Transcribe every line of the listing below without any deviation.

AVAILABLE DATA:
:::
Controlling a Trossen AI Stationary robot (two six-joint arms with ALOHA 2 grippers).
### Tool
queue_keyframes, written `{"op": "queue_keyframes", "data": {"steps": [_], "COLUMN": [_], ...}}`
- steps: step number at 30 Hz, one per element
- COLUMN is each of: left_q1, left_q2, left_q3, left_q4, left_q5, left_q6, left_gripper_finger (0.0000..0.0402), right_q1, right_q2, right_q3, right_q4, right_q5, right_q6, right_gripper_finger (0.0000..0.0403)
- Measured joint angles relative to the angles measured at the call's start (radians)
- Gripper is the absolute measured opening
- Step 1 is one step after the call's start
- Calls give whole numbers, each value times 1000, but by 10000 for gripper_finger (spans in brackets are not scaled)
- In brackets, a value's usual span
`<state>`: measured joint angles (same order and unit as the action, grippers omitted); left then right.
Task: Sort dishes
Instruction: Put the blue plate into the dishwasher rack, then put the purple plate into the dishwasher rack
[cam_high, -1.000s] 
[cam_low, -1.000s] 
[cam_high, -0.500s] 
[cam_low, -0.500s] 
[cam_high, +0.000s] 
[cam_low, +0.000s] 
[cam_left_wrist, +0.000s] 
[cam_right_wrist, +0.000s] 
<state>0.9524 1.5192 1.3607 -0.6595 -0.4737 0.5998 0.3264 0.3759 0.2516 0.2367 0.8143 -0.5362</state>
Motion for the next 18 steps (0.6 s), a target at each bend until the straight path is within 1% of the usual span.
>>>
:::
ANSWER BOX:
Controlling a Trossen AI Stationary robot (two six-joint arms with ALOHA 2 grippers).
### Tool
queue_keyframes, written `{"op": "queue_keyframes", "data": {"steps": [_], "COLUMN": [_], ...}}`
- steps: step number at 30 Hz, one per element
- COLUMN is each of: left_q1, left_q2, left_q3, left_q4, left_q5, left_q6, left_gripper_finger (0.0000..0.0402), right_q1, right_q2, right_q3, right_q4, right_q5, right_q6, right_gripper_finger (0.0000..0.0403)
- Measured joint angles relative to the angles measured at the call's start (radians)
- Gripper is the absolute measured opening
- Step 1 is one step after the call's start
- Calls give whole numbers, each value times 1000, but by 10000 for gripper_finger (spans in brackets are not scaled)
- In brackets, a value's usual span
`<state>`: measured joint angles (same order and unit as the action, grippers omitted); left then right.
Task: Sort dishes
Instruction: Put the blue plate into the dishwasher rack, then put the purple plate into the dishwasher rack
[cam_high, -1.000s] 
[cam_low, -1.000s] 
[cam_high, -0.500s] 
[cam_low, -0.500s] 
[cam_high, +0.000s] 
[cam_low, +0.000s] 
[cam_left_wrist, +0.000s] 
[cam_right_wrist, +0.000s] 
<state>0.9524 1.5192 1.3607 -0.6595 -0.4737 0.5998 0.3264 0.3759 0.2516 0.2367 0.8143 -0.5362</state>
Motion for the next 18 steps (0.6 s), a target at each bend until the straight path is within 1% of the usual span.
>>>

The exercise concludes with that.